Nothing more is wanted than an exact repeat of the data below.

[Start of section]

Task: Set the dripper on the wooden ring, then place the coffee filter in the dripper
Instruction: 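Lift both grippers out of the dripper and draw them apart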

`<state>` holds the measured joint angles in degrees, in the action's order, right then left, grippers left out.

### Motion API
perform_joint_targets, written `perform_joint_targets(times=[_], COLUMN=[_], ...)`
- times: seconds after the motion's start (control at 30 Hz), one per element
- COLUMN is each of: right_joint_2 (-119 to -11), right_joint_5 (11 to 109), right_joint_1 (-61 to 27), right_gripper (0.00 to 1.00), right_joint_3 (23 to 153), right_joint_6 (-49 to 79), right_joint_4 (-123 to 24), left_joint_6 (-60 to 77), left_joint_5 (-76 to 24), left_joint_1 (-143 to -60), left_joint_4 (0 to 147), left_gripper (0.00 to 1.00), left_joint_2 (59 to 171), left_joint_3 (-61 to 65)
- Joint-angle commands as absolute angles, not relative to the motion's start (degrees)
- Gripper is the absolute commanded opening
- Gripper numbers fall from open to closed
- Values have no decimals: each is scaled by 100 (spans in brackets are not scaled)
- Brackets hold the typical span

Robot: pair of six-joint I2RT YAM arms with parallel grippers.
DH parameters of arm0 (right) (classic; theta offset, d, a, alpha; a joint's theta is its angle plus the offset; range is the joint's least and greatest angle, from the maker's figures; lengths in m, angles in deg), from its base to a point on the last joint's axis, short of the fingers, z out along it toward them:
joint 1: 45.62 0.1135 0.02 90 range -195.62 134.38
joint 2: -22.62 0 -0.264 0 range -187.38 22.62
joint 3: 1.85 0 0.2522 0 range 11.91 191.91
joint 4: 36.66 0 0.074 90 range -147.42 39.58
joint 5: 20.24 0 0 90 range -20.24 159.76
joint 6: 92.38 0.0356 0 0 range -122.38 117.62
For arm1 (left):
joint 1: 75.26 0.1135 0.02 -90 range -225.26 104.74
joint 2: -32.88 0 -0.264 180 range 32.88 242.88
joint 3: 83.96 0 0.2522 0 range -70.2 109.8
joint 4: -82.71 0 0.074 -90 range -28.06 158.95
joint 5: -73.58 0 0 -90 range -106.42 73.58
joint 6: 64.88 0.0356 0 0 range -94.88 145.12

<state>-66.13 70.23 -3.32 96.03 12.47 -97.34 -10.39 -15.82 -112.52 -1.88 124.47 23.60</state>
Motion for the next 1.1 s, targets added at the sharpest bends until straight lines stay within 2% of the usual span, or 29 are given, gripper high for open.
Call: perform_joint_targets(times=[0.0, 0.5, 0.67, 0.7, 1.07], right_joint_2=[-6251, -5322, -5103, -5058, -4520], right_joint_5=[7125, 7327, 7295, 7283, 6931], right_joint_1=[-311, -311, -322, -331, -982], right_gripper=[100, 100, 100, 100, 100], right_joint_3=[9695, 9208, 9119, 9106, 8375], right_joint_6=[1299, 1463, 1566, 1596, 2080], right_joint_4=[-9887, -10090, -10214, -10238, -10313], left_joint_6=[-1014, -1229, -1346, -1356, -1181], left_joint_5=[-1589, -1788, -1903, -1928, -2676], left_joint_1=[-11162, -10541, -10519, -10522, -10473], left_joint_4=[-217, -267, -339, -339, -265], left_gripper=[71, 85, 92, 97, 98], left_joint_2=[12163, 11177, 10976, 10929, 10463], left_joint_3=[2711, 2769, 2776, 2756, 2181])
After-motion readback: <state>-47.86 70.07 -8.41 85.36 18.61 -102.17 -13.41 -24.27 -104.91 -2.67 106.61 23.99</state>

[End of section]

Finished task:
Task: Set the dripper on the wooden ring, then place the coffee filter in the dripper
Instruction: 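Lift both grippers out of the dripper and draw them apart
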
`<state>` holds the measured joint angles in degrees, in the action's order, right then left, grippers left out.

### Motion API
perform_joint_targets, written `perform_joint_targets(times=[_], COLUMN=[_], ...)`
- times: seconds after the motion's start (control at 30 Hz), one per element
- COLUMN is each of: right_joint_2 (-119 to -11), right_joint_5 (11 to 109), right_joint_1 (-61 to 27), right_gripper (0.00 to 1.00), right_joint_3 (23 to 153), right_joint_6 (-49 to 79), right_joint_4 (-123 to 24), left_joint_6 (-60 to 77), left_joint_5 (-76 to 24), left_joint_1 (-143 to -60), left_joint_4 (0 to 147), left_gripper (0.00 to 1.00), left_joint_2 (59 to 171), left_joint_3 (-61 to 65)
- Joint-angle commands as absolute angles, not relative to the motion's start (degrees)
- Gripper is the absolute commanded opening
- Gripper numbers fall from open to closed
- Values have no decimals: each is scaled by 100 (spans in brackets are not scaled)
- Brackets hold the typical span

Robot: pair of six-joint I2RT YAM arms with parallel grippers.
DH parameters of arm0 (right) (classic; theta offset, d, a, alpha; a joint's theta is its angle plus the offset; range is the joint's least and greatest angle, from the maker's figures; lengths in m, angles in deg), from its base to a point on the last joint's axis, short of the fingers, z out along it toward them:
joint 1: 45.62 0.1135 0.02 90 range -195.62 134.38
joint 2: -22.62 0 -0.264 0 range -187.38 22.62
joint 3: 1.85 0 0.2522 0 range 11.91 191.91
joint 4: 36.66 0 0.074 90 range -147.42 39.58
joint 5: 20.24 0 0 90 range -20.24 159.76
joint 6: 92.38 0.0356 0 0 range -122.38 117.62
For arm1 (left):
joint 1: 75.26 0.1135 0.02 -90 range -225.26 104.74
joint 2: -32.88 0 -0.264 180 range 32.88 242.88
joint 3: 83.96 0 0.2522 0 range -70.2 109.8
joint 4: -82.71 0 0.074 -90 range -28.06 158.95
joint 5: -73.58 0 0 -90 range -106.42 73.58
joint 6: 64.88 0.0356 0 0 range -94.88 145.12

<state>-66.13 70.23 -3.32 96.03 12.47 -97.34 -10.39 -15.82 -112.52 -1.88 124.47 23.60</state>
Motion for the next 1.1 s, targets added at the sharpest bends until straight lines stay within 2% of the usual span, or 29 are given, gripper high for open.
Call: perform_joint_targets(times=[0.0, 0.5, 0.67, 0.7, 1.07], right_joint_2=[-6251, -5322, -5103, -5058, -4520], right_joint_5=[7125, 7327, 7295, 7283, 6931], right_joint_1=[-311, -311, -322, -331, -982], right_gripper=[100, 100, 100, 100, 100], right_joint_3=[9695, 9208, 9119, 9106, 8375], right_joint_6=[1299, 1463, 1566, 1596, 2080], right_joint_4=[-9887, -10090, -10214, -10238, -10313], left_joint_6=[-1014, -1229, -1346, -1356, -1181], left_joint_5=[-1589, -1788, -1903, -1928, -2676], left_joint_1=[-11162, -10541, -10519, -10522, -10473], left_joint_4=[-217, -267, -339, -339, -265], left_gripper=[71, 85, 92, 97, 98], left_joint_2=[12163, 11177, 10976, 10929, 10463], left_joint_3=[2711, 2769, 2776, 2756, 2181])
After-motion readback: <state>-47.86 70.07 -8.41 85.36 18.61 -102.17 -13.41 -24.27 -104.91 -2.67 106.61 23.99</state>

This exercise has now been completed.